------ Information provided

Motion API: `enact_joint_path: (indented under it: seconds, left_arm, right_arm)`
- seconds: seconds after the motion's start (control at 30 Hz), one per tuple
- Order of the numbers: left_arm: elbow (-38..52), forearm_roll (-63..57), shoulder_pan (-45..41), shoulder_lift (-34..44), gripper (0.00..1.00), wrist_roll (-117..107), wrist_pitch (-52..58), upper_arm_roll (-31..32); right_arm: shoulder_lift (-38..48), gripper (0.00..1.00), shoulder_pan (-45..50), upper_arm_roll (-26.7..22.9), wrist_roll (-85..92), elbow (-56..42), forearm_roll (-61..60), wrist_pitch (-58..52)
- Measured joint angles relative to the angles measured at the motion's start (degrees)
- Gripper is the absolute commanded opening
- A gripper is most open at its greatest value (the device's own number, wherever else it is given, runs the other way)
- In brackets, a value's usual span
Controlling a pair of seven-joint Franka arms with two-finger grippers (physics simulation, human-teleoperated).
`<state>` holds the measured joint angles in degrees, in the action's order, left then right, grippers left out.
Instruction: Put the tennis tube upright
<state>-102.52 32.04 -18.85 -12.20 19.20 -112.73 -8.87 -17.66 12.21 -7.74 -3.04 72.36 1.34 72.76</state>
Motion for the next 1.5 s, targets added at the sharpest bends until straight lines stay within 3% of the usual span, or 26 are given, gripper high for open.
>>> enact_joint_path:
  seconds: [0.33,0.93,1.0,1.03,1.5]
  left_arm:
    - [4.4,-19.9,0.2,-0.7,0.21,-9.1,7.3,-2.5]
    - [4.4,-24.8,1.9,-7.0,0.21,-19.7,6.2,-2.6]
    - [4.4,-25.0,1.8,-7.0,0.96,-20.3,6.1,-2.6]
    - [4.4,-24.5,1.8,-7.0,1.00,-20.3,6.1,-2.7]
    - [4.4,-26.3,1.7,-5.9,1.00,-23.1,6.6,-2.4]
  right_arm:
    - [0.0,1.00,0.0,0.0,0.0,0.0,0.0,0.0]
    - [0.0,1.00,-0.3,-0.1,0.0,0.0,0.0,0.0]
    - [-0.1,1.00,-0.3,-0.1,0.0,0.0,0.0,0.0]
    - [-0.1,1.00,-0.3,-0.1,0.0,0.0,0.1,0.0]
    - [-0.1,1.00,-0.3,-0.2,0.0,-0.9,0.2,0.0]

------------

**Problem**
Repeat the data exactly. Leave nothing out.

**Final answer**
Motion API: `enact_joint_path: (indented under it: seconds, left_arm, right_arm)`
- seconds: seconds after the motion's start (control at 30 Hz), one per tuple
- Order of the numbers: left_arm: elbow (-38..52), forearm_roll (-63..57), shoulder_pan (-45..41), shoulder_lift (-34..44), gripper (0.00..1.00), wrist_roll (-117..107), wrist_pitch (-52..58), upper_arm_roll (-31..32); right_arm: shoulder_lift (-38..48), gripper (0.00..1.00), shoulder_pan (-45..50), upper_arm_roll (-26.7..22.9), wrist_roll (-85..92), elbow (-56..42), forearm_roll (-61..60), wrist_pitch (-58..52)
- Measured joint angles relative to the angles measured at the motion's start (degrees)
- Gripper is the absolute commanded opening
- A gripper is most open at its greatest value (the device's own number, wherever else it is given, runs the other way)
- In brackets, a value's usual span
Controlling a pair of seven-joint Franka arms with two-finger grippers (physics simulation, human-teleoperated).
`<state>` holds the measured joint angles in degrees, in the action's order, left then right, grippers left out.
Instruction: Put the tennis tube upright
<state>-102.52 32.04 -18.85 -12.20 19.20 -112.73 -8.87 -17.66 12.21 -7.74 -3.04 72.36 1.34 72.76</state>
Motion for the next 1.5 s, targets added at the sharpest bends until straight lines stay within 3% of the usual span, or 26 are given, gripper high for open.
>>> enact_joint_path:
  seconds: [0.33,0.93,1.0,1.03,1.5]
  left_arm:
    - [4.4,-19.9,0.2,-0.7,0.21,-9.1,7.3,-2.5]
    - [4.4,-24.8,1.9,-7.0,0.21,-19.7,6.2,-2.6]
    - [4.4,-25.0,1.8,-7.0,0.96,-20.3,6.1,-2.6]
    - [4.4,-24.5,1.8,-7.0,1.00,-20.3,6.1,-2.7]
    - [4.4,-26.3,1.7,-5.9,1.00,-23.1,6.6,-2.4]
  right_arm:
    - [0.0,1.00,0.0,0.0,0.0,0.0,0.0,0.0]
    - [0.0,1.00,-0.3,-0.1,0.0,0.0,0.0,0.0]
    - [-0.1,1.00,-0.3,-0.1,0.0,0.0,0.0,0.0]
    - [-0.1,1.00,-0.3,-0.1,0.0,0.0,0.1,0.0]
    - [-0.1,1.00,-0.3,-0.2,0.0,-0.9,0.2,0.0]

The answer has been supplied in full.